## Work item
From the entries that follow, copy exactly the lines beginning at the line holding "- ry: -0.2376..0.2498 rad" and continuing through the line holding "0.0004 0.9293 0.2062".

Saved data entries

____

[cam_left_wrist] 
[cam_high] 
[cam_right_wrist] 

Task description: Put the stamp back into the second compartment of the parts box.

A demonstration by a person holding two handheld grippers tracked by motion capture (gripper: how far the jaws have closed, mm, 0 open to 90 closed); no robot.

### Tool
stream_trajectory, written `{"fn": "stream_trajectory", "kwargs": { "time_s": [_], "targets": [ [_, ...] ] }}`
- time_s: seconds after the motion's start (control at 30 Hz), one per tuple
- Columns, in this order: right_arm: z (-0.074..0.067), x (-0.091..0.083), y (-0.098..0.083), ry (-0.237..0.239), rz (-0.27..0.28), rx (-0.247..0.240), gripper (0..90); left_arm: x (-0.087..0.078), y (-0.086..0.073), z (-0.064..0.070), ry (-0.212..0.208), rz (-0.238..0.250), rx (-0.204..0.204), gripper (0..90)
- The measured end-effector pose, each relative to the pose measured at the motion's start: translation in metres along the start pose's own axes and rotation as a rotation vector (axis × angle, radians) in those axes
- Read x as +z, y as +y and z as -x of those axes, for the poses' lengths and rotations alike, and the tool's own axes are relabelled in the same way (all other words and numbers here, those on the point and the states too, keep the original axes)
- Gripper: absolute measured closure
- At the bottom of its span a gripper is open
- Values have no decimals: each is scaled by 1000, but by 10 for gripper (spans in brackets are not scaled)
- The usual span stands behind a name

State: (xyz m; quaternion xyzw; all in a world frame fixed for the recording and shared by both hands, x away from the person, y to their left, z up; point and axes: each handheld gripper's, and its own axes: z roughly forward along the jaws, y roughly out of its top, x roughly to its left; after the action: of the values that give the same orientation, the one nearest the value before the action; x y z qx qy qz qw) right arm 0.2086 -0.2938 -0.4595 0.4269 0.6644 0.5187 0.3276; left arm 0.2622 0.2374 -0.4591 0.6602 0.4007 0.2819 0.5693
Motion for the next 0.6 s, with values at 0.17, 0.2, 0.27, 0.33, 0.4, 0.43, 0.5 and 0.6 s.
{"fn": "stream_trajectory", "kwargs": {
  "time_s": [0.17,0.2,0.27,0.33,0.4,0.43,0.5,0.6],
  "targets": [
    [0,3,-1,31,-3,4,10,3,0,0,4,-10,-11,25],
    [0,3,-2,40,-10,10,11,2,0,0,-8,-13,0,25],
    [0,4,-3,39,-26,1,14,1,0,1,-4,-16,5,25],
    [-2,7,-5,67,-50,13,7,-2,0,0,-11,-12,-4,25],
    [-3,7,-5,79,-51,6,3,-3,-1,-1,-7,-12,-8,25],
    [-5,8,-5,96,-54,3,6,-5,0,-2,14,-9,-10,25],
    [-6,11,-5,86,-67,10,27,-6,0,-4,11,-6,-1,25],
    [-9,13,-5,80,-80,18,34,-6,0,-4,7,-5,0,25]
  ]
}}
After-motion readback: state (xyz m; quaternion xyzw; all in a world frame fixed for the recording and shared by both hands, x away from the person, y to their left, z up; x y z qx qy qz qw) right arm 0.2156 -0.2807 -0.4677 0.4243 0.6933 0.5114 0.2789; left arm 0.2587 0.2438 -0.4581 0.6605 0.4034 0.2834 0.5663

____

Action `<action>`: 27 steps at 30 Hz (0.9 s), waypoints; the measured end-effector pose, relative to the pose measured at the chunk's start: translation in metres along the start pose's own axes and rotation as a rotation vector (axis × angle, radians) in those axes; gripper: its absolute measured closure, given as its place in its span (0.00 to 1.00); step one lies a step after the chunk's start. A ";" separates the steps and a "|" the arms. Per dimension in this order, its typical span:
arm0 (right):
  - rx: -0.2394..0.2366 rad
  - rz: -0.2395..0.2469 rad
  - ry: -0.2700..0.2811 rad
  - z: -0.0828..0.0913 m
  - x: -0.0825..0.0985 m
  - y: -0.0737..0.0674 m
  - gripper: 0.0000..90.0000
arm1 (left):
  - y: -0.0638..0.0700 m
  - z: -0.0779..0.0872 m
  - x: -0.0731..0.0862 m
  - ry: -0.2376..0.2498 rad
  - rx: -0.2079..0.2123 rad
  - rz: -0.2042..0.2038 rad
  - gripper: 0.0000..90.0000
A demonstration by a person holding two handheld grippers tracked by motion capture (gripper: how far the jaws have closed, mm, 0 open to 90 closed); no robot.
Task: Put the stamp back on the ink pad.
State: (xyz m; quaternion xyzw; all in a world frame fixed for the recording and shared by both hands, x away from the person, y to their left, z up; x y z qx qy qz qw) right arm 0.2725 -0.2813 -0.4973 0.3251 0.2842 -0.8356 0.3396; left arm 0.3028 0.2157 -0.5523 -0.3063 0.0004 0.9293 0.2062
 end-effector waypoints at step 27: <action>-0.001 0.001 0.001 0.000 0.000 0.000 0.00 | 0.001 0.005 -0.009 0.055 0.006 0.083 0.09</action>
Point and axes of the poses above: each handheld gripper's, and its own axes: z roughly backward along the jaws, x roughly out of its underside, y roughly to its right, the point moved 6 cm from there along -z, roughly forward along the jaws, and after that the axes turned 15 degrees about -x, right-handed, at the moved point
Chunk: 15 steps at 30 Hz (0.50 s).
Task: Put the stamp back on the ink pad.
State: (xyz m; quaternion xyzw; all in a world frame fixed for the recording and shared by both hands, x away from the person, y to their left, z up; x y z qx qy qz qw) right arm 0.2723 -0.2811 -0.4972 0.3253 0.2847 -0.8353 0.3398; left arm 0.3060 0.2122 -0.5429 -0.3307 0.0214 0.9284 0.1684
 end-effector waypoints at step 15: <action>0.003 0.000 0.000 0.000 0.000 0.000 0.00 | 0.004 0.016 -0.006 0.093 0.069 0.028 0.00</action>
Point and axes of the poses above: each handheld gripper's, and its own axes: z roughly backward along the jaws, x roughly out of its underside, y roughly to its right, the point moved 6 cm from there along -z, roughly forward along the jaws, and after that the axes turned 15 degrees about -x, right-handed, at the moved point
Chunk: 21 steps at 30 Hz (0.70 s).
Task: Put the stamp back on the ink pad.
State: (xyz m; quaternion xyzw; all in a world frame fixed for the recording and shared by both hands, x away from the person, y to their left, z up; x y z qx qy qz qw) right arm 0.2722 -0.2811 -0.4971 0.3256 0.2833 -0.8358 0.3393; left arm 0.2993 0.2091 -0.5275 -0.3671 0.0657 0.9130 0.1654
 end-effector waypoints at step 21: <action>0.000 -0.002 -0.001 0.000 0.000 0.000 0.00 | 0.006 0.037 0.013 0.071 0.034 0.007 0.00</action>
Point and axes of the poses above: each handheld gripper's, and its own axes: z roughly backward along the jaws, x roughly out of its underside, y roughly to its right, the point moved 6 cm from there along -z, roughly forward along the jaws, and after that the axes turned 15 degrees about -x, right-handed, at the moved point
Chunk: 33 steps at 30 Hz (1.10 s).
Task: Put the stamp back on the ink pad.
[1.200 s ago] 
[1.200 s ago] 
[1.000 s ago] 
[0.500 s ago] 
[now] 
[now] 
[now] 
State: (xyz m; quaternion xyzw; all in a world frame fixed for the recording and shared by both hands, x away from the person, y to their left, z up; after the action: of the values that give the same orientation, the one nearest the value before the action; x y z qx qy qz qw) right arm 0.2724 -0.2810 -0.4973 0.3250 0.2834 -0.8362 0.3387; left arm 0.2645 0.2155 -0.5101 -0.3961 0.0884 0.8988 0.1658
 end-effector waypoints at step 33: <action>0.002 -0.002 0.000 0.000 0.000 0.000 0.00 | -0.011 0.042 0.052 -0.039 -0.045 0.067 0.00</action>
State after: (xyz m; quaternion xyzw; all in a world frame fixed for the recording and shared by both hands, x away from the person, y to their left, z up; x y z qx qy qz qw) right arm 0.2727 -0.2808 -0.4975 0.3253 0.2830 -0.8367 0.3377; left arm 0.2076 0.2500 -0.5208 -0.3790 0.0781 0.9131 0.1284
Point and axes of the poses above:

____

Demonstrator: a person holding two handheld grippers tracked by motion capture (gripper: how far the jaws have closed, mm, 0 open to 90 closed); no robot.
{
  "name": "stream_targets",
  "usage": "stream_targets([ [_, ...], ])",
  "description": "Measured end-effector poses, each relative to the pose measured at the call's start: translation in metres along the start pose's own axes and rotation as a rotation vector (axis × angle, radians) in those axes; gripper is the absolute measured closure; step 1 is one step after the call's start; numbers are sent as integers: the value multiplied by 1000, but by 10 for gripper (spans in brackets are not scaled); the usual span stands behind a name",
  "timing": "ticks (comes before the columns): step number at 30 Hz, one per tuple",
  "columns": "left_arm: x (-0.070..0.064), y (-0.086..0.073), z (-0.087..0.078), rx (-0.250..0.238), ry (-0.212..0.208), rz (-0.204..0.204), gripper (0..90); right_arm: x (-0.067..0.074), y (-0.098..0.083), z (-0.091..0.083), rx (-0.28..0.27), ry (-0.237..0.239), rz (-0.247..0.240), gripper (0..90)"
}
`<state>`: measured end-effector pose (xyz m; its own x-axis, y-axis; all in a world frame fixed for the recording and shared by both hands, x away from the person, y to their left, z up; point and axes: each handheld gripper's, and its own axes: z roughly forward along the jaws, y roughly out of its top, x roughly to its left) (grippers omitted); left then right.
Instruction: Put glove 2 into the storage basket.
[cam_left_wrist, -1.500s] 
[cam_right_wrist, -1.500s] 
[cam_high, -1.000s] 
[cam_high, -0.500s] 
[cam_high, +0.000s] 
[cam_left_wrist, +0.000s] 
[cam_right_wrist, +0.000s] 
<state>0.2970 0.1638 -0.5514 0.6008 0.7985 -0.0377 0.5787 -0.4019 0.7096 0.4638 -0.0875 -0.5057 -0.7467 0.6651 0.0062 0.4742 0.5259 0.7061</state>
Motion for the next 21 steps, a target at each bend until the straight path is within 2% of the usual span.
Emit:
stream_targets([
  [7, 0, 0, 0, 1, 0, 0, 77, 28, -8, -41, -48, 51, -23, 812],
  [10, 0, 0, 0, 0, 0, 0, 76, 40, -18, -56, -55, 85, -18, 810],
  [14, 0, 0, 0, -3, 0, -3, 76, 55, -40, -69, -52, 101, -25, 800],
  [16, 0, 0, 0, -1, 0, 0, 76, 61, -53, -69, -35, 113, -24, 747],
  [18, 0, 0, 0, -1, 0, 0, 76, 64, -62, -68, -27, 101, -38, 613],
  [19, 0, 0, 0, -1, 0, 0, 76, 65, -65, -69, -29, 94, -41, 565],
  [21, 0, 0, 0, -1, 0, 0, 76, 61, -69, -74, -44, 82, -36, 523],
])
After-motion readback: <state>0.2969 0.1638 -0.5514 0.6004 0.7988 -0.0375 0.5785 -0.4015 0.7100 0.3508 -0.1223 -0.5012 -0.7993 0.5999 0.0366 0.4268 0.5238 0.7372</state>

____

## Finished task
  - ry: -0.2376..0.2498 rad
  - rx: -0.2079..0.2123 rad
  - rz: -0.2042..0.2038 rad
  - gripper: 0.0000..90.0000
A demonstration by a person holding two handheld grippers tracked by motion capture (gripper: how far the jaws have closed, mm, 0 open to 90 closed); no robot.
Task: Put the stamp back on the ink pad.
State: (xyz m; quaternion xyzw; all in a world frame fixed for the recording and shared by both hands, x away from the person, y to their left, z up; x y z qx qy qz qw) right arm 0.2725 -0.2813 -0.4973 0.3251 0.2842 -0.8356 0.3396; left arm 0.3028 0.2157 -0.5523 -0.3063 0.0004 0.9293 0.2062

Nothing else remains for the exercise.